Sa Mar 13 630A  "The Stratton Story" - 1949, based on true story with Jimmy Stewart playing pitcher Monty Stratton trying to make a comeback from a hunting injury. With June Allyson and Jimmy Dykes playing himself. 

 

Tu Mar 16 630A  "The Winning Team" - 1952 with Ronald Reagan as Grover Cleveland Alexander and Doris Day as his wife (Mondays in March are Doris Day days and nights ) 

 

I should have mentioned it last month, but I hope some of you caught John Garfield Tuesdays in February.   I had never seen "Humoresque" and Garfield, playing a gifted violinist, is at the peak of his fame and talent (1946). Clifford Odets' hard-hitting script is gripping. 

 

Maybe Garfield's chemistry with femme fatale Joan Crawford wasn't great, but Oscar Levant was never better as his sidekick whose actual piano playing is heard on the sound track which is filled with top shelf classical music.  

 

Another TCM highlight last month was the restoration of "Native Son," starring author Richard Wright as protagonist Bigger Thomas.  It was shown on Eddie Muller's Noir Alley Feb 21/22.  

 

Wright in his 40s was too old to play a character 20 years younger, and he was not an actor, but he gave a credible performance.  The film was shot in Buenos Aires in the late 1940s but the American version shown in the early 1950s had 50 minutes cut out.  

 

Blessedly, a full 108-minute print was discovered in Buenos Aires not long ago. Kudos to the movie archivists who lovingly brought it back to life. And to the very informative discussion before and after the film by Muller and TCM's talented silent movie host Jacqueline Stewart.     

 

So here is Eddie Muller's Noir Alley schedule for March, Sat at midnight, repeated Su at 10A.

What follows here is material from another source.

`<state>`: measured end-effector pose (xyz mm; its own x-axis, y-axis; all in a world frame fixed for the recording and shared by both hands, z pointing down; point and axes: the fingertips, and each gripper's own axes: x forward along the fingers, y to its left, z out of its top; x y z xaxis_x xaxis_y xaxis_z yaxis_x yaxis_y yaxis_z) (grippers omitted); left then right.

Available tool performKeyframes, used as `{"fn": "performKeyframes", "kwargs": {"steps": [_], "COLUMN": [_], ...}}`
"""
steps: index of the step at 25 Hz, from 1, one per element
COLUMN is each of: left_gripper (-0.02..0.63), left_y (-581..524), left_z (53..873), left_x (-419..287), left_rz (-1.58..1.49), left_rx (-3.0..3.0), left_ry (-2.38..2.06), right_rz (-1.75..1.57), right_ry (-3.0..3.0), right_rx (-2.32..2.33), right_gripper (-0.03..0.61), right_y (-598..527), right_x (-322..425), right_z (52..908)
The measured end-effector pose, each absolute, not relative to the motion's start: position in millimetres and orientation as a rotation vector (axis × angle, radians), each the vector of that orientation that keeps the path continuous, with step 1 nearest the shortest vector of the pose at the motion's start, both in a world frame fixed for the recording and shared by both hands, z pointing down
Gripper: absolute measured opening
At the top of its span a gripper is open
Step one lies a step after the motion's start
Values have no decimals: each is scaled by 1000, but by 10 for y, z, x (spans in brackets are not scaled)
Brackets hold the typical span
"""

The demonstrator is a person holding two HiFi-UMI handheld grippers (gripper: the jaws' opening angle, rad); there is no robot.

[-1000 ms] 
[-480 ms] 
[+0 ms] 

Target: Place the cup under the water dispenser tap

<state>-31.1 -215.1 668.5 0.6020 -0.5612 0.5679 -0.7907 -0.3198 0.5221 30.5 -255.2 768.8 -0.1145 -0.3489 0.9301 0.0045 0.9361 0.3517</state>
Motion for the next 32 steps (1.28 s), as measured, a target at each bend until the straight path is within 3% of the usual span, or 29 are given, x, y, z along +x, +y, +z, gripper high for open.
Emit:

March 6/7 - "Killer's Kiss"  an early film directed by Stanley Kubrick - 1995

March 13/14 "The Night Brings Terror" - 1955

March 20/21  "The Third Man" 1949 a classic Cold War film with Joseph Cotten, Alida Valli, and one hour in Orson Welles and haunting zither music. Can't wait to hear Muller's take on it

March 27/28 "Pepe Le Moko" a French Noir classic from 1937

 

Special mention should be made of two showings of "The Mask of Dimitrios" 1944 

Sat Mar 6 12N and Wed Mar 24 8p with post-"Casablanca" Peter Lorre & Sidney Greenstreet

W Mar 24 has three Lorre-Greenstreet films back-to-back.

945P "The Verdict" - 1946

1130P Three Strangers" with Geraldine Fitzgerald

 

Fri Mar 12 6p "East of Eden" 1955 - I saw it last month for first time and glad it is coming up ahead.  James Dean's debut and NYC-born Jo Van Fleet's Oscar.  Set before and during World War I in John Steinbeck's California.  He wasn't pleased with the selections chosen from his book of the same name, but director Elia Kazan created a memorable film.

 

Tu Mar 30 8:15A  Kazan's equally memorable "Splendor in the Grass" 1961 with Warren Beatty and Natalie Wood and Pat Hingle and screenplay by William Inge  

 

Before I close, I want to remember my neighbor Susan Feingold who lived for 60 years in my building on West 104th Street near Riverside Park. She left us in late September 2020 at the age of 95. 

 

Alex Vadukul contributed a moving obituary in the Feb 26 NY Times.  A Holocaust survivor, Susan became a prominent advocate for childhood education. Her work influenced the Head Start program and she was honored by President Obama.

 

Always remember:  "There is no wealth but life" - John Ruskin   

As well as Woody Guthrie's immortal:  "Take it easy but take it!"